Your answer should be the complete data, copied exactly.

┌─ Data provided

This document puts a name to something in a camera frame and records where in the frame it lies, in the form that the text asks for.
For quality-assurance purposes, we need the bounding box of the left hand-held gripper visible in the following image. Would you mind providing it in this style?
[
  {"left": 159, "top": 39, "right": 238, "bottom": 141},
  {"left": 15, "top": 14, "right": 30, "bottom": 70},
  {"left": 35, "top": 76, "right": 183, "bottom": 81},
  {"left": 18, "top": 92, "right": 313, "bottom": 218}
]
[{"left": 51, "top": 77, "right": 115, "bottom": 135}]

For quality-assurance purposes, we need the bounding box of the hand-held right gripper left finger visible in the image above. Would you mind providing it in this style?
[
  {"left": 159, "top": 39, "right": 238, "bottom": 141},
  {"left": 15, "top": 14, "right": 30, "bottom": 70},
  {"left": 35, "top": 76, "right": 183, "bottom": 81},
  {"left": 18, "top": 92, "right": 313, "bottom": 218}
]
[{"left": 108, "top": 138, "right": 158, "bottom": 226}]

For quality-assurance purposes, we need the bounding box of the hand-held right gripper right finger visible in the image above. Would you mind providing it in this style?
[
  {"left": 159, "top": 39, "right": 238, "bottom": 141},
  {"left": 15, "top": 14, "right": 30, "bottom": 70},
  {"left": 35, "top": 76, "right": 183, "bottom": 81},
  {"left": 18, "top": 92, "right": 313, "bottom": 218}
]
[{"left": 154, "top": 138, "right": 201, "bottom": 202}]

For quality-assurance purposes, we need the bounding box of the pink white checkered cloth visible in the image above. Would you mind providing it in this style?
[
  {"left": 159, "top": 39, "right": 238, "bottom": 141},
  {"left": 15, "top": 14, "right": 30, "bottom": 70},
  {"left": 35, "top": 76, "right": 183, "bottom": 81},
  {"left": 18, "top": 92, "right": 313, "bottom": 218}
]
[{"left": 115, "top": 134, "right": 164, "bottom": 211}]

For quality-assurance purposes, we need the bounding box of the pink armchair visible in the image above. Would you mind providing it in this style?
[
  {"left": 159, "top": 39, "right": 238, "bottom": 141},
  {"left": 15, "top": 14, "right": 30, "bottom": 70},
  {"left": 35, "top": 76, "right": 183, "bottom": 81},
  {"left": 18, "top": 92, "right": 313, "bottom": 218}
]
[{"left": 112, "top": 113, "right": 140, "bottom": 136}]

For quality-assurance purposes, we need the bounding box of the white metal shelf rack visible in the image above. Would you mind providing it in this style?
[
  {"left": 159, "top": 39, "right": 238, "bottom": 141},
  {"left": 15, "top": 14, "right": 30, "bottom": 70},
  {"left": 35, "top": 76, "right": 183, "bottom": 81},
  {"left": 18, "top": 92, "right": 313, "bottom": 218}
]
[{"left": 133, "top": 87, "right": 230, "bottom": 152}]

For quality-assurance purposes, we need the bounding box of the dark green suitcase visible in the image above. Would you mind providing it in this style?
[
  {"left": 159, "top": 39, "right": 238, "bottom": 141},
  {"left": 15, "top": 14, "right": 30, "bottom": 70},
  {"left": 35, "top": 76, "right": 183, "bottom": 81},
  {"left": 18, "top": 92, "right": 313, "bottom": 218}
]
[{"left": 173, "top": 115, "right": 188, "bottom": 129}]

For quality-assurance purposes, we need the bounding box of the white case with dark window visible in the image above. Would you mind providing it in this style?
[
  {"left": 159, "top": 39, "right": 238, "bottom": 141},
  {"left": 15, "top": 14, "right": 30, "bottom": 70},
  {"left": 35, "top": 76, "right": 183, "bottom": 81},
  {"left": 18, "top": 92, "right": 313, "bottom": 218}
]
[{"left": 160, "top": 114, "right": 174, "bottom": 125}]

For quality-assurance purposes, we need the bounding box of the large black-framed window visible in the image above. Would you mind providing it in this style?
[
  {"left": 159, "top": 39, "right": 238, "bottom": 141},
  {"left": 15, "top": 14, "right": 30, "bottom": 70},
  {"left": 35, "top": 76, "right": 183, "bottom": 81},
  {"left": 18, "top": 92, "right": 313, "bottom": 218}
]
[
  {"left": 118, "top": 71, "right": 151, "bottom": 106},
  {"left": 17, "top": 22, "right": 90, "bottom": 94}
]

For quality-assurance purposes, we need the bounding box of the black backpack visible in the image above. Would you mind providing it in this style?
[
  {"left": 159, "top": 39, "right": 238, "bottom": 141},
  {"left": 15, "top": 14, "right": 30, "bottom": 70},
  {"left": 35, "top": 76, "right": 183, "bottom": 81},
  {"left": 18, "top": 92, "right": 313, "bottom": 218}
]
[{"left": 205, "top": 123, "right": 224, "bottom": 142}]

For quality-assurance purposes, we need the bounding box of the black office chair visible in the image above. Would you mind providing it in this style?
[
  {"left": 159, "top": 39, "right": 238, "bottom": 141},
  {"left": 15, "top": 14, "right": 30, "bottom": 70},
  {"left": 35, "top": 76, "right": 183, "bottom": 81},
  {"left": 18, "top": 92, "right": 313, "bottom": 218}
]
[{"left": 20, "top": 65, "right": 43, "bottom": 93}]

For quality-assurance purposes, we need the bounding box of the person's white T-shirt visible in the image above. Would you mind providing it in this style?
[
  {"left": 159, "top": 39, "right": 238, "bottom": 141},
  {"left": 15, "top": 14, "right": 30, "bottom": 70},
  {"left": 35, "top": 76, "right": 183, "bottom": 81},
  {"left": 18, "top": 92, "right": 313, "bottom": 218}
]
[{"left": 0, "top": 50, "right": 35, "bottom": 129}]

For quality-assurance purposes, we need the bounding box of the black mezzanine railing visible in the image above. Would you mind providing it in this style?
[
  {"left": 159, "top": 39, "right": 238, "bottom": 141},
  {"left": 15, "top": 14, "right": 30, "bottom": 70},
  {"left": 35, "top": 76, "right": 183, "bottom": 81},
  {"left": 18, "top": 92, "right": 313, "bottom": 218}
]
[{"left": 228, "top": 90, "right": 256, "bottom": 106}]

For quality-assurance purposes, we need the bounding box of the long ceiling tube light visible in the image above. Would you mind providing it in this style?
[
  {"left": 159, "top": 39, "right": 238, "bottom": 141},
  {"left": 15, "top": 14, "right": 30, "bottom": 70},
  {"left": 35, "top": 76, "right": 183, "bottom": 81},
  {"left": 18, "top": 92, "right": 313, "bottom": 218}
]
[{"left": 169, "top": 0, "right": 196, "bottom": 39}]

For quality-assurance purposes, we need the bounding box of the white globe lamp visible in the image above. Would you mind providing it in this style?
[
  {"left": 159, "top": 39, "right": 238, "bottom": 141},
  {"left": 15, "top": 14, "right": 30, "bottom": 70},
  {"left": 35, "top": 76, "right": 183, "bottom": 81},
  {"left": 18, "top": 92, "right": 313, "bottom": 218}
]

└─

Written reply ->
This document puts a name to something in a camera frame and records where in the frame it lies, in the form that the text asks for.
For quality-assurance purposes, we need the bounding box of the left hand-held gripper visible in the following image. Would you mind providing it in this style?
[
  {"left": 159, "top": 39, "right": 238, "bottom": 141},
  {"left": 15, "top": 14, "right": 30, "bottom": 70},
  {"left": 35, "top": 76, "right": 183, "bottom": 81},
  {"left": 18, "top": 92, "right": 313, "bottom": 218}
]
[{"left": 51, "top": 77, "right": 115, "bottom": 135}]

For quality-assurance purposes, we need the bounding box of the hand-held right gripper left finger visible in the image above. Would you mind providing it in this style?
[
  {"left": 159, "top": 39, "right": 238, "bottom": 141},
  {"left": 15, "top": 14, "right": 30, "bottom": 70},
  {"left": 35, "top": 76, "right": 183, "bottom": 81},
  {"left": 18, "top": 92, "right": 313, "bottom": 218}
]
[{"left": 108, "top": 138, "right": 158, "bottom": 226}]

For quality-assurance purposes, we need the bounding box of the hand-held right gripper right finger visible in the image above. Would you mind providing it in this style?
[
  {"left": 159, "top": 39, "right": 238, "bottom": 141},
  {"left": 15, "top": 14, "right": 30, "bottom": 70},
  {"left": 35, "top": 76, "right": 183, "bottom": 81},
  {"left": 18, "top": 92, "right": 313, "bottom": 218}
]
[{"left": 154, "top": 138, "right": 201, "bottom": 202}]

For quality-assurance purposes, we need the bounding box of the pink white checkered cloth visible in the image above. Would you mind providing it in this style?
[
  {"left": 159, "top": 39, "right": 238, "bottom": 141},
  {"left": 15, "top": 14, "right": 30, "bottom": 70},
  {"left": 35, "top": 76, "right": 183, "bottom": 81},
  {"left": 18, "top": 92, "right": 313, "bottom": 218}
]
[{"left": 115, "top": 134, "right": 164, "bottom": 211}]

For quality-assurance purposes, we need the bounding box of the pink armchair visible in the image above. Would you mind providing it in this style?
[
  {"left": 159, "top": 39, "right": 238, "bottom": 141},
  {"left": 15, "top": 14, "right": 30, "bottom": 70},
  {"left": 35, "top": 76, "right": 183, "bottom": 81},
  {"left": 18, "top": 92, "right": 313, "bottom": 218}
]
[{"left": 112, "top": 113, "right": 140, "bottom": 136}]

For quality-assurance purposes, we need the bounding box of the white metal shelf rack visible in the image above. Would you mind providing it in this style?
[
  {"left": 159, "top": 39, "right": 238, "bottom": 141},
  {"left": 15, "top": 14, "right": 30, "bottom": 70},
  {"left": 35, "top": 76, "right": 183, "bottom": 81},
  {"left": 18, "top": 92, "right": 313, "bottom": 218}
]
[{"left": 133, "top": 87, "right": 230, "bottom": 152}]

For quality-assurance purposes, we need the bounding box of the dark green suitcase visible in the image above. Would you mind providing it in this style?
[
  {"left": 159, "top": 39, "right": 238, "bottom": 141},
  {"left": 15, "top": 14, "right": 30, "bottom": 70},
  {"left": 35, "top": 76, "right": 183, "bottom": 81},
  {"left": 18, "top": 92, "right": 313, "bottom": 218}
]
[{"left": 173, "top": 115, "right": 188, "bottom": 129}]

For quality-assurance purposes, we need the bounding box of the white case with dark window visible in the image above. Would you mind providing it in this style?
[
  {"left": 159, "top": 39, "right": 238, "bottom": 141},
  {"left": 15, "top": 14, "right": 30, "bottom": 70},
  {"left": 35, "top": 76, "right": 183, "bottom": 81},
  {"left": 18, "top": 92, "right": 313, "bottom": 218}
]
[{"left": 160, "top": 114, "right": 174, "bottom": 125}]

For quality-assurance purposes, we need the bounding box of the large black-framed window visible in the image above. Would you mind providing it in this style?
[
  {"left": 159, "top": 39, "right": 238, "bottom": 141},
  {"left": 15, "top": 14, "right": 30, "bottom": 70},
  {"left": 35, "top": 76, "right": 183, "bottom": 81},
  {"left": 18, "top": 92, "right": 313, "bottom": 218}
]
[
  {"left": 118, "top": 71, "right": 151, "bottom": 106},
  {"left": 17, "top": 22, "right": 90, "bottom": 94}
]

For quality-assurance purposes, we need the bounding box of the black backpack visible in the image above. Would you mind providing it in this style?
[
  {"left": 159, "top": 39, "right": 238, "bottom": 141},
  {"left": 15, "top": 14, "right": 30, "bottom": 70},
  {"left": 35, "top": 76, "right": 183, "bottom": 81},
  {"left": 18, "top": 92, "right": 313, "bottom": 218}
]
[{"left": 205, "top": 123, "right": 224, "bottom": 142}]

For quality-assurance purposes, we need the bounding box of the black office chair visible in the image above. Would you mind providing it in this style?
[
  {"left": 159, "top": 39, "right": 238, "bottom": 141},
  {"left": 15, "top": 14, "right": 30, "bottom": 70},
  {"left": 35, "top": 76, "right": 183, "bottom": 81},
  {"left": 18, "top": 92, "right": 313, "bottom": 218}
]
[{"left": 20, "top": 65, "right": 43, "bottom": 93}]

For quality-assurance purposes, we need the bounding box of the person's white T-shirt visible in the image above. Would you mind providing it in this style?
[
  {"left": 159, "top": 39, "right": 238, "bottom": 141},
  {"left": 15, "top": 14, "right": 30, "bottom": 70},
  {"left": 35, "top": 76, "right": 183, "bottom": 81},
  {"left": 18, "top": 92, "right": 313, "bottom": 218}
]
[{"left": 0, "top": 50, "right": 35, "bottom": 129}]

For quality-assurance purposes, we need the bounding box of the black mezzanine railing visible in the image above. Would you mind providing it in this style?
[
  {"left": 159, "top": 39, "right": 238, "bottom": 141},
  {"left": 15, "top": 14, "right": 30, "bottom": 70},
  {"left": 35, "top": 76, "right": 183, "bottom": 81},
  {"left": 18, "top": 92, "right": 313, "bottom": 218}
]
[{"left": 228, "top": 90, "right": 256, "bottom": 106}]

For quality-assurance purposes, we need the bounding box of the long ceiling tube light visible in the image above. Would you mind providing it in this style?
[
  {"left": 159, "top": 39, "right": 238, "bottom": 141},
  {"left": 15, "top": 14, "right": 30, "bottom": 70},
  {"left": 35, "top": 76, "right": 183, "bottom": 81},
  {"left": 18, "top": 92, "right": 313, "bottom": 218}
]
[{"left": 169, "top": 0, "right": 196, "bottom": 39}]

For quality-assurance purposes, we need the bounding box of the white globe lamp visible in the image above. Would you mind providing it in this style?
[
  {"left": 159, "top": 39, "right": 238, "bottom": 141},
  {"left": 15, "top": 14, "right": 30, "bottom": 70},
  {"left": 35, "top": 76, "right": 183, "bottom": 81},
  {"left": 18, "top": 92, "right": 313, "bottom": 218}
]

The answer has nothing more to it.